3. Current through audio state is very high. Load resistor should be 47k
4. Base biasing of oscillator very wasteful.
5. Load resistor for oscillator (emitter resistor) is very low
6. Feedback capacitor for oscillator should be 10p.
7. No ceramic in tank circuit. Adding a ceramic makes it easier to adjust
the trimmer capacitor.
8. No capacitor across the battery.
See the layout below:

Birds-nest of above circuit showing how tight the circuit can be made.
There is nothing wrong with a bird's nest. It is very easy to experiment with
components and wiring that can be seen and changed without having to
work on a PC board. The only problem with the bird's nest above is
the lack of an earth plane. When you have an earth plane, the signal
can push against the large mass of an earth rail (or battery) so that it
can push the signal out the antenna.

The circuit on proto-typing board - a quick way to build a project.
The oscillator components must be kept near each other,
otherwise the circuit will not oscillate!

The circuits we have discussed so far demonstrate the maximum output that can be achieved from a 3v to 9v supply and the maximum sensitivity from the microphone.
The next stage in the development of a better circuit involves a BUFFER STAGE so the oscillator is not driving the antenna. This will give the circuit more stability and more output.
The simplest buffer is shown in the following HAND-HELD MICROPHONE CIRCUIT:

The following circuit is suitable for a hand-held microphone. It does not have an audio stage but that makes it ideal as a microphone, to prevent feedback. The output has a buffer stage to keep the oscillator away from the antenna. This gives the project the greatest amount of stability.

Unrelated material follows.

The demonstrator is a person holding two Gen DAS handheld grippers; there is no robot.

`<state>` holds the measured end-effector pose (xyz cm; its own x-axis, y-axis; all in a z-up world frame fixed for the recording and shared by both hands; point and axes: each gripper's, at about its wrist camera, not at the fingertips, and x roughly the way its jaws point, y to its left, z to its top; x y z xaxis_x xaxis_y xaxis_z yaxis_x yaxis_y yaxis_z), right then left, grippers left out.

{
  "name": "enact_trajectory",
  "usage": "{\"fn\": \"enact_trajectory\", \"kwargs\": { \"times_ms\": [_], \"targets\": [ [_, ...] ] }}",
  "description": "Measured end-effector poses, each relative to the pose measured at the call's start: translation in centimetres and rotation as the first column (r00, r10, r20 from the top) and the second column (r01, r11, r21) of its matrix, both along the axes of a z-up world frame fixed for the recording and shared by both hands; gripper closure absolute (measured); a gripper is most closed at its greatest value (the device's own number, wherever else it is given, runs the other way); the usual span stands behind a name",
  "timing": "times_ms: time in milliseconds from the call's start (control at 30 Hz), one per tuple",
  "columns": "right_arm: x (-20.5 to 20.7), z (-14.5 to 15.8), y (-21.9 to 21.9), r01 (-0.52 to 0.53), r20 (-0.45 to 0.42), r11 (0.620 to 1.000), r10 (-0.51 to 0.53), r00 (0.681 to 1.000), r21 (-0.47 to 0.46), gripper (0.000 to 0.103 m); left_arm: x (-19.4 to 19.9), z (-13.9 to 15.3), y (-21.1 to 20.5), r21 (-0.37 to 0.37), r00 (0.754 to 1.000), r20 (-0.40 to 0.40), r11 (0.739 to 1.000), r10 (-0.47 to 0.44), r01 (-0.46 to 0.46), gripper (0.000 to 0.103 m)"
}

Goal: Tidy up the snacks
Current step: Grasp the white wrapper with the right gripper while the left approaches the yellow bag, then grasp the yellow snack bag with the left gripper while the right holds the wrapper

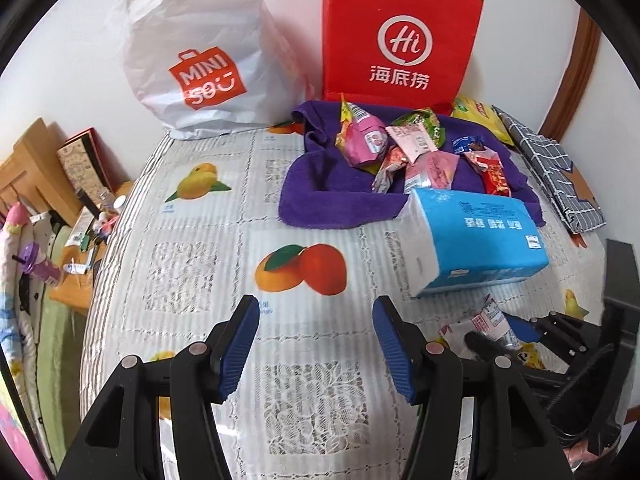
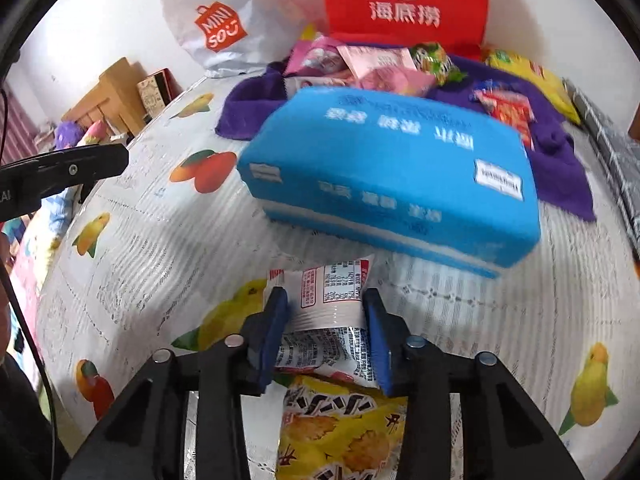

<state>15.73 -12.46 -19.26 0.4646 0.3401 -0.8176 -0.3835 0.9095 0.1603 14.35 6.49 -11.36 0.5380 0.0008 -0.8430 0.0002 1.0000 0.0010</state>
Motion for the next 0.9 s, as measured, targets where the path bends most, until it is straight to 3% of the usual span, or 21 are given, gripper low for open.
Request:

To get good audio amplification, and a stable oscillator and the ability to handle the circuit without it drifting, we need 3 transistors. These circuits are on the following page.



P1 P2 P3


Three transistors will give a wide range of designs. Here are 6 circuits showing how to connect a buffer stage to an oscillator.
But first we need to show the buffer can be connected to the oscillator stage via point A or point B.
Point A has a higher amplitude but since this point is a high-impedance point, any energy taken from this point will affect the amplitude of the oscillator. Point B a low-impedance point, but has a much lower amplitude

Connecting a buffer to point A or point B

Thus we have a decision to make. I prefer the collector take-off point as it has a larger signal and this signal can be passed to the buffer stage via a small capacitor to fully drive the buffer transistor.
The capacitor will actually convert a large signal with low current into a smaller signal with higher current. This is one of amazing things a capacitor will do.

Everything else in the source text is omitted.